Scientific workflows have long automated execution, but the critical step of translating research questions into executable specifications remained a manual bottleneck. This gap, requiring both domain acumen and infrastructure mastery, has now been addressed by a novel agentic architecture detailed on arXiv.
From Natural Language to Reproducible DAGs
The proposed system employs a three-layer architecture to tackle the semantic translation problem. A Large Language Model (LLM) acts as the semantic layer, interpreting natural language queries into structured intents. These intents are then fed to a deterministic layer where validated generators produce reproducible Directed Acyclic Graphs (DAGs) for the workflow. Crucially, a knowledge layer comprises "Skills"—markdown documents authored by domain experts that encode vocabulary mappings, parameter constraints, and optimization strategies. This decomposition strategically confines LLM non-determinism to the intent extraction phase, ensuring that identical intents consistently yield identical workflows.

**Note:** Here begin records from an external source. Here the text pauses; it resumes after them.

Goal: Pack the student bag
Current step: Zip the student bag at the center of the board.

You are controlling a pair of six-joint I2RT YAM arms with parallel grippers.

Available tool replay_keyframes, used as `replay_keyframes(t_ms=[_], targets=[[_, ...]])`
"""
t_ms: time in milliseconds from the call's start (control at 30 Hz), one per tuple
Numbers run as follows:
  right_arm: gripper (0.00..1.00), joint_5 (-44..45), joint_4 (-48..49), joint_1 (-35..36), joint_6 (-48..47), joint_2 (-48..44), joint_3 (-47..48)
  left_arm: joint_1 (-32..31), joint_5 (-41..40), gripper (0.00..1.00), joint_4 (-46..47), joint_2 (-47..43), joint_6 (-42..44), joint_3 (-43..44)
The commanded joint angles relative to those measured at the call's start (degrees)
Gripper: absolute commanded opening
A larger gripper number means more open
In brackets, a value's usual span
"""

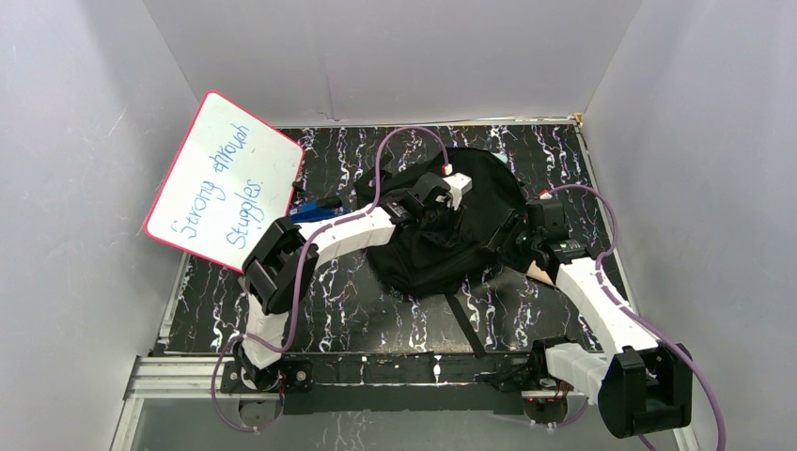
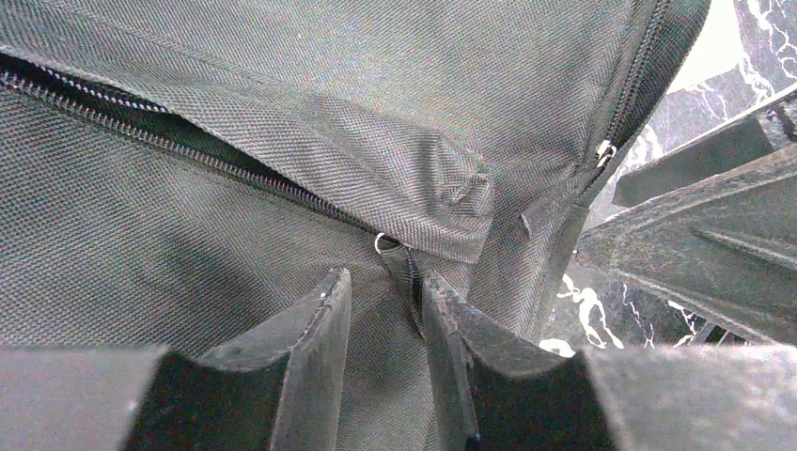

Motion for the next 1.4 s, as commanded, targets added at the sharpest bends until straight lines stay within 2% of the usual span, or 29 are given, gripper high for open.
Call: replay_keyframes(t_ms=[0, 200, 367, 633, 833, 967, 1167, 1233, 1367], targets=[[0.68, 0.07, 2.28, 0.22, 0.0, -0.28, -0.39, -0.73, 0.04, 0.31, -0.95, 0.23, 0.2, 2.51], [0.68, -0.14, 2.56, 0.21, 0.0, -0.13, -0.65, -1.96, 0.18, 0.18, -1.08, -0.3, 0.1, 1.53], [0.69, -1.04, 2.55, 0.23, 1.11, -0.31, -0.69, -2.17, -1.22, 0.0, -1.42, -0.99, 0.43, 1.17], [0.73, -6.86, 9.8, 0.22, 8.87, -0.42, -4.89, -2.17, -7.11, 0.0, -4.3, -0.98, 4.39, 4.63], [0.7, -8.24, 13.01, 0.21, 11.51, 1.88, -6.68, -2.17, -12.43, 0.0, -7.03, -0.72, 7.58, 7.11], [0.57, -7.72, 13.64, 0.19, 11.13, 2.47, -7.05, -2.17, -14.98, 0.0, -8.33, -0.61, 9.43, 7.97], [0.09, -6.88, 14.08, 0.23, 10.45, 1.69, -8.2, -2.1, -21.87, 0.0, -10.01, -0.14, 13.27, 9.74], [0.02, -6.45, 13.91, 0.2, 10.25, 1.17, -8.47, -1.95, -23.91, 0.0, -10.42, 0.15, 14.64, 10.44], [0.0, -5.71, 12.76, 0.21, 9.36, 0.43, -8.81, -1.12, -26.75, 0.0, -11.14, 1.14, 17.2, 12.58]])
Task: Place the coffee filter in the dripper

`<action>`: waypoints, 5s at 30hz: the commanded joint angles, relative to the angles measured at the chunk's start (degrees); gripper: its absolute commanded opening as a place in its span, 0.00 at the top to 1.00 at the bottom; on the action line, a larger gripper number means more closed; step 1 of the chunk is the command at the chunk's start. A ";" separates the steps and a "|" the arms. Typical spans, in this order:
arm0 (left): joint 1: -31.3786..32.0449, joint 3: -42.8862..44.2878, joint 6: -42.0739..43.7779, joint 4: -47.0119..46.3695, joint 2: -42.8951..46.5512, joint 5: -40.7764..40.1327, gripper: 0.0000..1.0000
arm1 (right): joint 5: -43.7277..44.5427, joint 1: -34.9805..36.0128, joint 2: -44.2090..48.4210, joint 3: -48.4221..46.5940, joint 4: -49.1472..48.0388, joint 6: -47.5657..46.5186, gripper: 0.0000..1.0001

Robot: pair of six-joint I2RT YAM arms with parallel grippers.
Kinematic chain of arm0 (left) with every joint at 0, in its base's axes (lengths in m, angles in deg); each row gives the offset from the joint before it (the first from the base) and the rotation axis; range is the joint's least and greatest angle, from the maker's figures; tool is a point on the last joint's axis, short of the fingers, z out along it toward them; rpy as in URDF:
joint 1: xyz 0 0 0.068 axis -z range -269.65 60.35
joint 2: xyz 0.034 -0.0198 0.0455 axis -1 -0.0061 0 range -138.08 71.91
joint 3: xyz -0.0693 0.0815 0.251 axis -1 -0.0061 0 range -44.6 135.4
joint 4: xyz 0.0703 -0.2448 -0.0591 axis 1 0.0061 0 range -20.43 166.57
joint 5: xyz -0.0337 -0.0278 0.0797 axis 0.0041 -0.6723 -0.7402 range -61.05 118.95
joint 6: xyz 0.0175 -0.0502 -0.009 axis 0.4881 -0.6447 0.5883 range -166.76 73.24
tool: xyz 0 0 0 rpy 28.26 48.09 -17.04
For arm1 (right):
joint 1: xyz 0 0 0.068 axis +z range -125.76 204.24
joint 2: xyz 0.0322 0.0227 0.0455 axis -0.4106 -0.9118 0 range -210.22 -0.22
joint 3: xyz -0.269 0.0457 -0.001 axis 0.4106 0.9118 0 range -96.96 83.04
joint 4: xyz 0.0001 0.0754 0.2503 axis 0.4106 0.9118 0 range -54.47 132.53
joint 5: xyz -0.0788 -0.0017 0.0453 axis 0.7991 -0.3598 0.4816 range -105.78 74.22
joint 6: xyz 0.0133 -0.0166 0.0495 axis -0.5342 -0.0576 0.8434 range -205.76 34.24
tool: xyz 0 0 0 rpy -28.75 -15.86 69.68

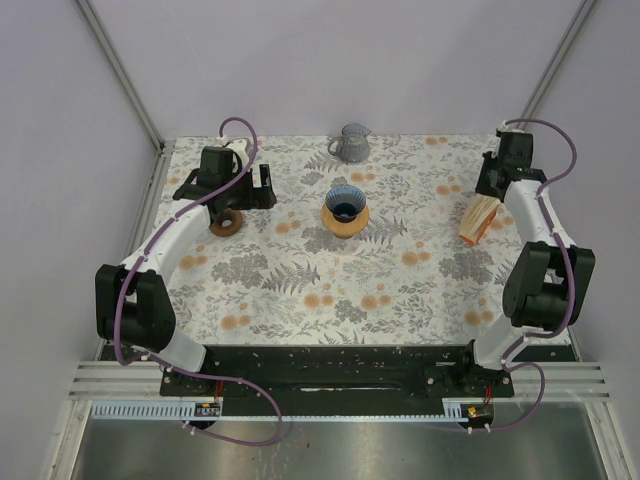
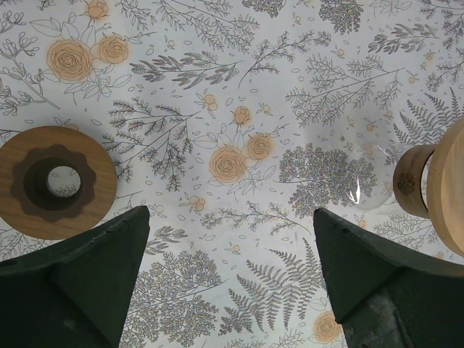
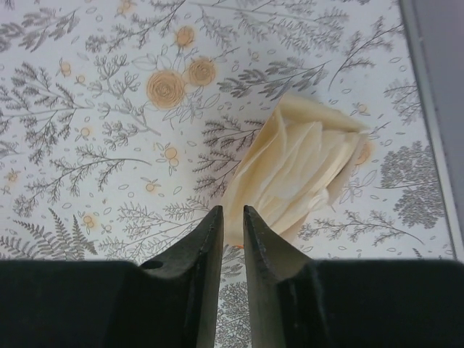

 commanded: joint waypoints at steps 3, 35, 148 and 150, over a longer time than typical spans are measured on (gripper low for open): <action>-0.54 2.30 -0.27 -1.00 0.51 1.07 0.01 | 6.13 0.38 -2.58 -8.59 4.40 1.36 0.71; -1.42 2.30 -0.27 -0.91 0.07 1.86 0.01 | 10.00 -1.02 -13.66 -17.65 8.19 0.22 0.71; 45.07 30.78 38.75 0.49 -0.19 -36.02 0.32 | -11.71 35.01 26.07 -5.44 -11.59 41.79 1.00; 44.98 30.34 38.31 1.01 -0.19 -35.06 0.35 | -11.71 35.01 25.89 -5.35 -11.76 41.44 1.00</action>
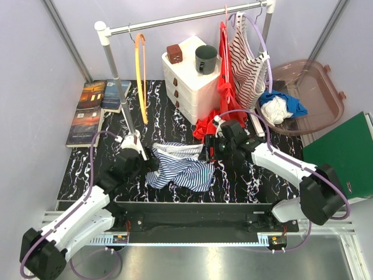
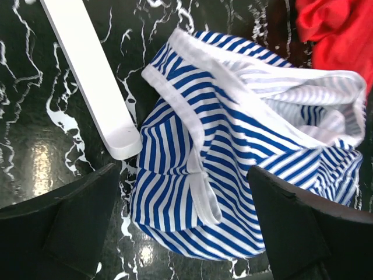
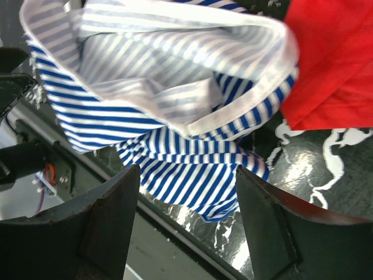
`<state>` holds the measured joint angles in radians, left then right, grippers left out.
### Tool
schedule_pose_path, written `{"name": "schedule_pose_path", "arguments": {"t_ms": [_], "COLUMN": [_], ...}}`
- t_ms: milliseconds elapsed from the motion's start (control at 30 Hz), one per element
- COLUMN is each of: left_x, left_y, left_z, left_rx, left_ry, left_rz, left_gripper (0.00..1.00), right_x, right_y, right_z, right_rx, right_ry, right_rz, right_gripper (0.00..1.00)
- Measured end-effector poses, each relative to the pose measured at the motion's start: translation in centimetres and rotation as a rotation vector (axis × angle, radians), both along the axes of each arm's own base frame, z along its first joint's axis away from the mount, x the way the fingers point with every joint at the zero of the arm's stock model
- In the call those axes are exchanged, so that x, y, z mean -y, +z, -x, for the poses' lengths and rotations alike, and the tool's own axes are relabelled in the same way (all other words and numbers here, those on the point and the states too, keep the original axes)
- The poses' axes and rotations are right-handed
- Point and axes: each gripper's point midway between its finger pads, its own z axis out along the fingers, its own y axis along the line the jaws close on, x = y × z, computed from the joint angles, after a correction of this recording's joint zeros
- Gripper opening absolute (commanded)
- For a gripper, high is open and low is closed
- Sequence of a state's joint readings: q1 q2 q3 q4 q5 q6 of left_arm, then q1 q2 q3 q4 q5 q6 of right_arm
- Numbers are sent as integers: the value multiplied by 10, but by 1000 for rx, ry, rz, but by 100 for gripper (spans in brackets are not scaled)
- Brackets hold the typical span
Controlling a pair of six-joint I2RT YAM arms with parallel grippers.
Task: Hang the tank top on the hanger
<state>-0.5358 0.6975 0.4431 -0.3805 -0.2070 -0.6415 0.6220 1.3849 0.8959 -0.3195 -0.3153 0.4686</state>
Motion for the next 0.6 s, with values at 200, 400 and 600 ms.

Quantifiable Gains in Accuracy and Efficiency
Evaluation on the 1000 Genomes population genetics workflow and Hyperflow WMS running on Kubernetes demonstrates the architecture's efficacy. An ablation study involving 150 queries revealed that the introduction of "Skills" dramatically boosted full-match intent accuracy from 44% to 83%. Furthermore, skill-driven deferred workflow generation led to a remarkable 92% reduction in data transfer. The end-to-end pipeline achieved impressive performance on Kubernetes, with LLM overheads under 15 seconds and operational costs below $0.001 per query, showcasing the viability of these agentic workflow systems for large-scale scientific endeavors.